> REQUIRED ACTION
Some of the lines below need repeating. Reproduce exactly those between the lines holding "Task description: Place" and "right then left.", inclusive.

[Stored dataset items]
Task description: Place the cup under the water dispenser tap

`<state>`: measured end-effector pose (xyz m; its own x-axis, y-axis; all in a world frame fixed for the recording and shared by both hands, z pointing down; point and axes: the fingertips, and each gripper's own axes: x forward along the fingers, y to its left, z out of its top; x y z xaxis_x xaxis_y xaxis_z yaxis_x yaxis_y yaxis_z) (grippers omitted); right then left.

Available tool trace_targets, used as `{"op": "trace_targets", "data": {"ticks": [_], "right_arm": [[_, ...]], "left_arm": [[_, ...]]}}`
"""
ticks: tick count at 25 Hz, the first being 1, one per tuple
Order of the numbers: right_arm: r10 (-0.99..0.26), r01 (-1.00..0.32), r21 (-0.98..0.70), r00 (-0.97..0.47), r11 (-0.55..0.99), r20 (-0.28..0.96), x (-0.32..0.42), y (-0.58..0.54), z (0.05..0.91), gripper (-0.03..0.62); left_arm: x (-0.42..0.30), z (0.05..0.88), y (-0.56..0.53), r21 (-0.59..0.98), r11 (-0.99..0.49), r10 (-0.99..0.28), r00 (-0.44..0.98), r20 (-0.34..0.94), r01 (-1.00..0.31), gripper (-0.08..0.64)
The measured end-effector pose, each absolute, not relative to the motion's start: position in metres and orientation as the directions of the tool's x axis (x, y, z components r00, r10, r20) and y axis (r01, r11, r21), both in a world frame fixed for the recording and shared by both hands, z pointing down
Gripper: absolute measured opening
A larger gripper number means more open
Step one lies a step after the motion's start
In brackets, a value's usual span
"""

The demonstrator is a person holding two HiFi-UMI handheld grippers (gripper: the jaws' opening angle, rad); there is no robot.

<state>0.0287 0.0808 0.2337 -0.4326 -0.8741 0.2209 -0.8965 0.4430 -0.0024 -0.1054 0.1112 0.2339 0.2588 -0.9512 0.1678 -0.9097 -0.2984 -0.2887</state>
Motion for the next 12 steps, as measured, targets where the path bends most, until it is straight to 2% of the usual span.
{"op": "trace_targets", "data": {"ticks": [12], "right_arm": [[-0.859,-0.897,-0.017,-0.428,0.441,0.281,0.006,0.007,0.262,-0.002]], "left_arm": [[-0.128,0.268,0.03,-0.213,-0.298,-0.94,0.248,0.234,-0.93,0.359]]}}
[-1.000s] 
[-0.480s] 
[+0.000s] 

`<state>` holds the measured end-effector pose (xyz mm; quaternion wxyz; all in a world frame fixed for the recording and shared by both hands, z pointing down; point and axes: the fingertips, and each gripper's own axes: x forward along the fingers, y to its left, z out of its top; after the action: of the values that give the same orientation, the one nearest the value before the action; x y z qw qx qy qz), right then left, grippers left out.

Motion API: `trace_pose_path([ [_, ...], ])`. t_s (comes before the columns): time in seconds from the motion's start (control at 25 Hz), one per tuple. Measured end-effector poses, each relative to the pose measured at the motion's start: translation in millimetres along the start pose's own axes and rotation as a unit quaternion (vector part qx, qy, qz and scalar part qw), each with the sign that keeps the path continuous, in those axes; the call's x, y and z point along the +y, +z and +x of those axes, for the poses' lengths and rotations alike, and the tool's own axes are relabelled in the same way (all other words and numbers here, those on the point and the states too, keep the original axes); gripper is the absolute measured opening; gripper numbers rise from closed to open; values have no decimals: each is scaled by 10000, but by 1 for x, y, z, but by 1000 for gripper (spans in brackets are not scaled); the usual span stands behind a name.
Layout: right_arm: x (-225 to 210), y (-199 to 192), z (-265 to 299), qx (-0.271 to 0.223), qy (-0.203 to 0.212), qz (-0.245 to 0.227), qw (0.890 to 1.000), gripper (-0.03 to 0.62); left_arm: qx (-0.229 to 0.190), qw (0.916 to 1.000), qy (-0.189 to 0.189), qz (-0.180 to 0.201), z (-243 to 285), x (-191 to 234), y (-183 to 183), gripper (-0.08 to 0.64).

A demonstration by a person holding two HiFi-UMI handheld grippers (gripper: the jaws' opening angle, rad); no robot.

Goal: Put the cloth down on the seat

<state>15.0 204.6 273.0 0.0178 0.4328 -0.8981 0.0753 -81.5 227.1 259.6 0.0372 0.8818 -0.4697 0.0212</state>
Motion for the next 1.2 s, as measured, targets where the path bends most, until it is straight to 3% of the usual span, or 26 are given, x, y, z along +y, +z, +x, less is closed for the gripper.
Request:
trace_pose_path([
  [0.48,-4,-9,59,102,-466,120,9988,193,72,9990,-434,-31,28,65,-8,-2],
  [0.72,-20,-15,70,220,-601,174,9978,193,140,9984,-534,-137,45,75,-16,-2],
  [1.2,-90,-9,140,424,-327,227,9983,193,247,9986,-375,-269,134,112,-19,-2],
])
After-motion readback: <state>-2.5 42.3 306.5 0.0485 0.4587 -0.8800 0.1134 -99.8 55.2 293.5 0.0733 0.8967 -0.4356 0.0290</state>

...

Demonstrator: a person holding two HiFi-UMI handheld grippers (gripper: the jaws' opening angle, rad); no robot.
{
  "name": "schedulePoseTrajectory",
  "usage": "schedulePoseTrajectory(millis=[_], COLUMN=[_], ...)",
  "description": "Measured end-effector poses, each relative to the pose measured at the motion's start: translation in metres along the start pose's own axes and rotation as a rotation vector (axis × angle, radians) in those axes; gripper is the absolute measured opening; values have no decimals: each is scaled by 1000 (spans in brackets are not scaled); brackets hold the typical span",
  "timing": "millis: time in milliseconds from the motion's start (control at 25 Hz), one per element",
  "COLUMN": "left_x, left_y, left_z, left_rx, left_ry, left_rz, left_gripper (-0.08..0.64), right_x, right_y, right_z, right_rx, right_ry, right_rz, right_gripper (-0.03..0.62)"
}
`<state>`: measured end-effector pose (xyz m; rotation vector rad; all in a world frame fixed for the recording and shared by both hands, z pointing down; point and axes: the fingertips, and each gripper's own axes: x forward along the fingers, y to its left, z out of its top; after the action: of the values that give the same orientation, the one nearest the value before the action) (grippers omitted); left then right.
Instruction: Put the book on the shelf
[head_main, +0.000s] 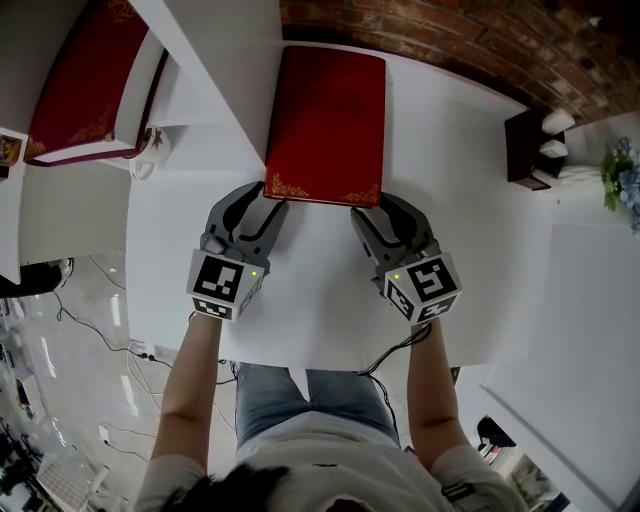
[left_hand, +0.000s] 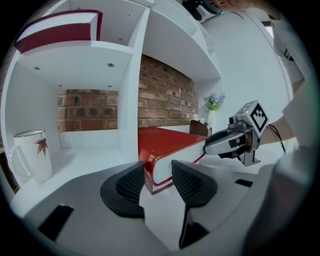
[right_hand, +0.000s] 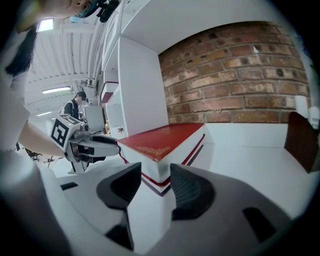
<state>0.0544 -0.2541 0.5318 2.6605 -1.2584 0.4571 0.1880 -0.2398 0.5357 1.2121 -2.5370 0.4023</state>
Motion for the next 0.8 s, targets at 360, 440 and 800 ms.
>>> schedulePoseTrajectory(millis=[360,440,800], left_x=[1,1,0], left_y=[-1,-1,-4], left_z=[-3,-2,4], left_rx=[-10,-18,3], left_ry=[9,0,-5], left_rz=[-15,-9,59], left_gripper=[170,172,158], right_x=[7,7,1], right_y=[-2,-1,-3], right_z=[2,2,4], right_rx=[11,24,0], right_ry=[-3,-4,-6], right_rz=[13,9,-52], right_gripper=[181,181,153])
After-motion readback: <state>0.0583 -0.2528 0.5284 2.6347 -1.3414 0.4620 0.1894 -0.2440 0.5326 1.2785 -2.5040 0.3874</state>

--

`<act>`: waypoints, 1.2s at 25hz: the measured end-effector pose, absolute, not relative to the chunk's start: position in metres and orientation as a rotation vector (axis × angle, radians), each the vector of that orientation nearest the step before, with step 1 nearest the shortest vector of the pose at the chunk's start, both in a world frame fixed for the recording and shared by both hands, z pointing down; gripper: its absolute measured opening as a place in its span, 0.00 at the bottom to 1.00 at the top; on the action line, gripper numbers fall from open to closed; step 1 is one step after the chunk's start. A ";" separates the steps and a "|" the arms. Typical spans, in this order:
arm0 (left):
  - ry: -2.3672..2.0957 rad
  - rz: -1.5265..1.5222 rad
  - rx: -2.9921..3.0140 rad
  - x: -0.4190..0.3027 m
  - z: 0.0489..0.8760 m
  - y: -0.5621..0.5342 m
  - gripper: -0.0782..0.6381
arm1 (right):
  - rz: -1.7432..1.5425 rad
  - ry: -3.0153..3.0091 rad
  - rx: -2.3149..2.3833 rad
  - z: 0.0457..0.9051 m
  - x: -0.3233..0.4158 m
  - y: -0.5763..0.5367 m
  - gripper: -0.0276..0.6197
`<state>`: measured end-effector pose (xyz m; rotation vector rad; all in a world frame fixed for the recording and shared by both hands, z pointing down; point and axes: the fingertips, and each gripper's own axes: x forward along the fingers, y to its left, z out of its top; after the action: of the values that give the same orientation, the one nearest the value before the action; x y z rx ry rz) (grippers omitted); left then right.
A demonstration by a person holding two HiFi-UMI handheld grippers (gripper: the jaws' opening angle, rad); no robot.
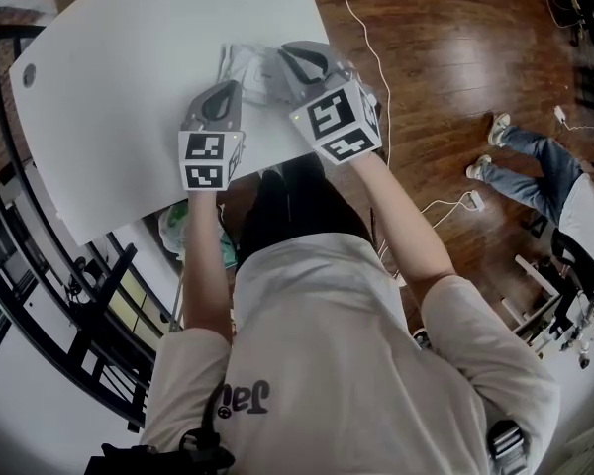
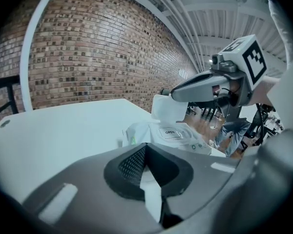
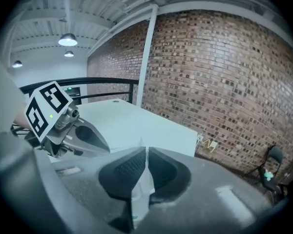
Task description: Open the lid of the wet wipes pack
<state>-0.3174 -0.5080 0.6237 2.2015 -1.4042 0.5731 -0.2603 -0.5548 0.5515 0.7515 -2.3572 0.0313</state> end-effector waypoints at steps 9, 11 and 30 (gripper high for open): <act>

> RESULT
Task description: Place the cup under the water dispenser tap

`<state>`: measured end-effector pose (xyz m; its own x-axis, y-axis; all in a world frame fixed for the recording and shared by both hands, z pointing down; point and axes: the fingertips, and each gripper's own axes: x forward along the fingers, y to its left, z out of its top; x y z xaxis_x xaxis_y xaxis_z yaxis_x yaxis_y yaxis_z) (grippers omitted); right then left.

That is the complete answer.